The mounting pressure on brands to demonstrate the effectiveness of all their media investments requires the need for retailers to develop retail media propositions that effectively address those brand challenges.

The Framework marks out brand media investor expectations for now, next and in the future. Aware that some retailers are just beginning their media offering, while others are more advanced, for brands, the knowledge that retailers at all stages of their retail media programmes have collaborated in its development, provides them with the confidence to begin engaging.

OMG Transact’s recognised expertise in ecommerce and retail media, allowed it to simplify the brands’ ask for standards that define impressions, data availability and transparent attribution. Despite the rivalry that exists between retailers, the industry appears united in welcoming brands’ expectations for a standardised approach.

This first phase of the Framework addresses digital inventory. It is UK-centric, reflecting the UK GDPR principles governing the acquisition, use, management and sharing of consumer data, and is mindful of the range and diverse maturity of the tech platforms deployed by individual retailers.

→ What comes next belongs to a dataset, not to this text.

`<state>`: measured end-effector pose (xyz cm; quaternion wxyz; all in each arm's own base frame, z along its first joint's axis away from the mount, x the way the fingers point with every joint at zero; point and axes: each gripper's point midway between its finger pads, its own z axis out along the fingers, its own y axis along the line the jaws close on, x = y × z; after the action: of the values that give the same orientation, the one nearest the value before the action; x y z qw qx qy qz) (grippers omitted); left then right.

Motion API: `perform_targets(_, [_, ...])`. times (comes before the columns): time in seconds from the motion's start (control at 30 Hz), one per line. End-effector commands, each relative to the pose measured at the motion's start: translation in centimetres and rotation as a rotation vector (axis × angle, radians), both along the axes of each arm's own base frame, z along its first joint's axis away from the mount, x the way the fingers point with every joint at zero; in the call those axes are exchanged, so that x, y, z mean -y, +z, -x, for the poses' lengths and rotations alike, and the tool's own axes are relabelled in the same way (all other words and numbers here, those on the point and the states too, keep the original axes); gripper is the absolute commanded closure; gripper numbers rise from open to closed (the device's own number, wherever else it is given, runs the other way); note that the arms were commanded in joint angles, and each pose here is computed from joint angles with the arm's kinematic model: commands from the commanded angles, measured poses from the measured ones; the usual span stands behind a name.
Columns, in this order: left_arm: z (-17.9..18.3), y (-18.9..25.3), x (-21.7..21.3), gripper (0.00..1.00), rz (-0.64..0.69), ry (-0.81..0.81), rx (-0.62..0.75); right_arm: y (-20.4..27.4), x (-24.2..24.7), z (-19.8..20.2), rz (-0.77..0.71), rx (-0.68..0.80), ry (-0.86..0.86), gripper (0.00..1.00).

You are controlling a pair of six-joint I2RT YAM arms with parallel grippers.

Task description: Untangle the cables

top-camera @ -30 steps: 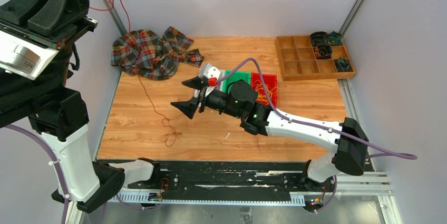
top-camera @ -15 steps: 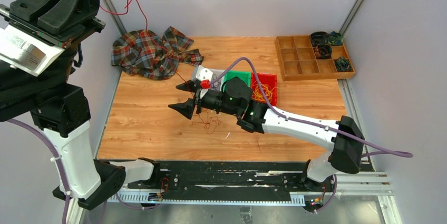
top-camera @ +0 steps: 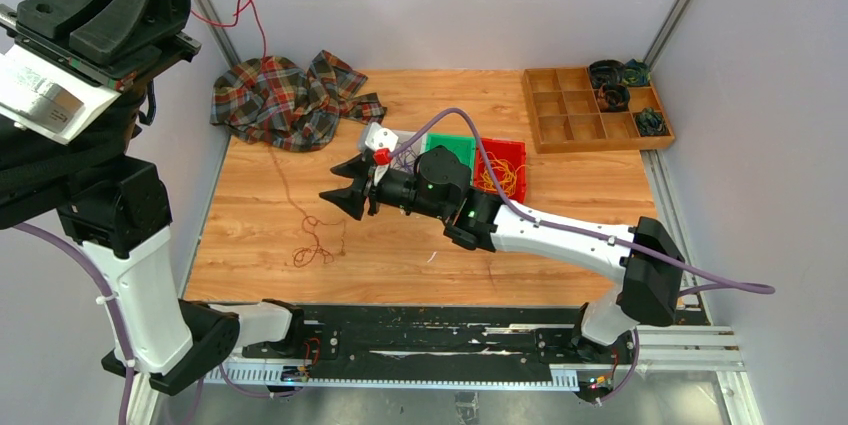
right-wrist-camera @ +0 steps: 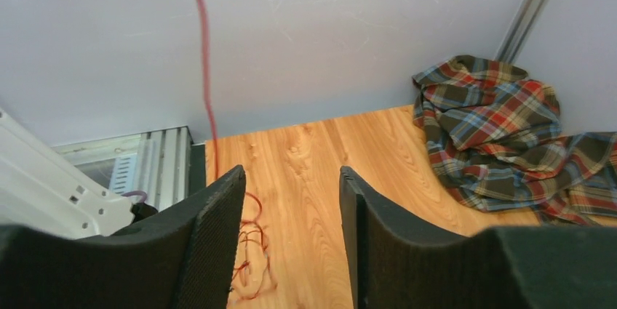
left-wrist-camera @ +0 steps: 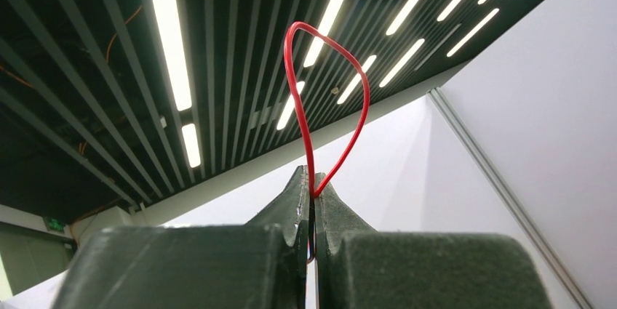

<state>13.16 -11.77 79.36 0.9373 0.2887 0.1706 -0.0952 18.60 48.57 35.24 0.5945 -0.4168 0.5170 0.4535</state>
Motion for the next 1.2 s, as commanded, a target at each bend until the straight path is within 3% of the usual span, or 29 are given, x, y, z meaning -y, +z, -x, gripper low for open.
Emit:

ISBA director general Phil Smith said: “The promise of the retail media landscape is welcomed by brands, widening the opportunities for privacy-first marketing opportunities for brand penetration as well as being able to reach customers at the point of sale.

“But its rapid growth has been slowed due to the fragmentation and lack of standardisation in the channel. Marketers need to properly understand the effectiveness of their media investments in all channels and our members are keen to begin scaling in retail media. This framework seeks to make the retail media offering work better for everyone.”

Sainsburys and Argos chief marketing officer Mark Given added: “This is a very valuable piece of work, with brands investing more in retail media and driving growth there needs to be ambitious and high level goals which can only be achieved with collaboration and tech development.”

Boots Media Group omni-media director Ollie Shayer said: “The introduction of the retail media framework marks a significant milestone in the drive for standardisation within the UK’s retail media industry. This accomplishment underscores the desire within the industry for standardisation and it has been achieved through close collaboration between brands and retailers. Personally, I am thrilled to see it coming to life”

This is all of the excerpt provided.